EXERCISE DIRECTIONS
Write each line out a second time, exactly as shown below.

STORED DATA
________
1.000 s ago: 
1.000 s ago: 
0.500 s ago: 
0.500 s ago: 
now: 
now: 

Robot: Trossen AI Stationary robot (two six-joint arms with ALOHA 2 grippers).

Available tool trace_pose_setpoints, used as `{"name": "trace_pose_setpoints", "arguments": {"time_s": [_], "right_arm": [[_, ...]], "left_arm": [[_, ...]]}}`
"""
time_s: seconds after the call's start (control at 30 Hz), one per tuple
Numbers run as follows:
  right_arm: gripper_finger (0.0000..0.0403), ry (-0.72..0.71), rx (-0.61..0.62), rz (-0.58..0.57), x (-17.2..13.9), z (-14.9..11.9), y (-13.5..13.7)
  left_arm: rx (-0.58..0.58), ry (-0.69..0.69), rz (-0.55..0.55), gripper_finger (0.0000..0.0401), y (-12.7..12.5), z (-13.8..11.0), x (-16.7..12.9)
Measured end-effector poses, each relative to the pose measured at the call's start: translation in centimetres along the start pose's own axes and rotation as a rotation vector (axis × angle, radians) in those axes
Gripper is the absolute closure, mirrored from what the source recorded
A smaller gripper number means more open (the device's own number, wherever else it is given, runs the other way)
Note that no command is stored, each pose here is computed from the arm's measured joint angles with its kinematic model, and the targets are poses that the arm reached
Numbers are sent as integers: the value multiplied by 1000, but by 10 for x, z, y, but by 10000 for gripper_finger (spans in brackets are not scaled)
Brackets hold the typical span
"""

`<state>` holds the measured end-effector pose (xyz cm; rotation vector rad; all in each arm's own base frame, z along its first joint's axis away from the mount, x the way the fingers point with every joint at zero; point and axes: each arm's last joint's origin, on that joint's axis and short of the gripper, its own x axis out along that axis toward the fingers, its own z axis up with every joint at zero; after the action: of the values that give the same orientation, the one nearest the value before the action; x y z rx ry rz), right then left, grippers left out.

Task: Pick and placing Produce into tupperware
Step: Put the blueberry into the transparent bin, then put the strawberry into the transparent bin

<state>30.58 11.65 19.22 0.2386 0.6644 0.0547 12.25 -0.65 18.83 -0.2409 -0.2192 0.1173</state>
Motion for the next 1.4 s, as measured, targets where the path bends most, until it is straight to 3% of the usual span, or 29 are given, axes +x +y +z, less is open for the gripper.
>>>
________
EXERCISE OUTPUT
1.000 s ago: 
1.000 s ago: 
0.500 s ago: 
0.500 s ago: 
now: 
now: 

Robot: Trossen AI Stationary robot (two six-joint arms with ALOHA 2 grippers).

Available tool trace_pose_setpoints, used as `{"name": "trace_pose_setpoints", "arguments": {"time_s": [_], "right_arm": [[_, ...]], "left_arm": [[_, ...]]}}`
"""
time_s: seconds after the call's start (control at 30 Hz), one per tuple
Numbers run as follows:
  right_arm: gripper_finger (0.0000..0.0403), ry (-0.72..0.71), rx (-0.61..0.62), rz (-0.58..0.57), x (-17.2..13.9), z (-14.9..11.9), y (-13.5..13.7)
  left_arm: rx (-0.58..0.58), ry (-0.69..0.69), rz (-0.55..0.55), gripper_finger (0.0000..0.0401), y (-12.7..12.5), z (-13.8..11.0), x (-16.7..12.9)
Measured end-effector poses, each relative to the pose measured at the call's start: translation in centimetres along the start pose's own axes and rotation as a rotation vector (axis × angle, radians) in those axes
Gripper is the absolute closure, mirrored from what the source recorded
A smaller gripper number means more open (the device's own number, wherever else it is given, runs the other way)
Note that no command is stored, each pose here is computed from the arm's measured joint angles with its kinematic model, and the targets are poses that the arm reached
Numbers are sent as integers: the value multiplied by 1000, but by 10 for x, z, y, but by 10000 for gripper_finger (spans in brackets are not scaled)
Brackets hold the typical span
"""

`<state>` holds the measured end-effector pose (xyz cm; rotation vector rad; all in each arm's own base frame, z along its first joint's axis away from the mount, x the way the fingers point with every joint at zero; point and axes: each arm's last joint's origin, on that joint's axis and short of the gripper, its own x axis out along that axis toward the fingers, its own z axis up with every joint at zero; after the action: of the values that give the same orientation, the one nearest the value before the action; x y z rx ry rz), right then left, grippers left out.

Task: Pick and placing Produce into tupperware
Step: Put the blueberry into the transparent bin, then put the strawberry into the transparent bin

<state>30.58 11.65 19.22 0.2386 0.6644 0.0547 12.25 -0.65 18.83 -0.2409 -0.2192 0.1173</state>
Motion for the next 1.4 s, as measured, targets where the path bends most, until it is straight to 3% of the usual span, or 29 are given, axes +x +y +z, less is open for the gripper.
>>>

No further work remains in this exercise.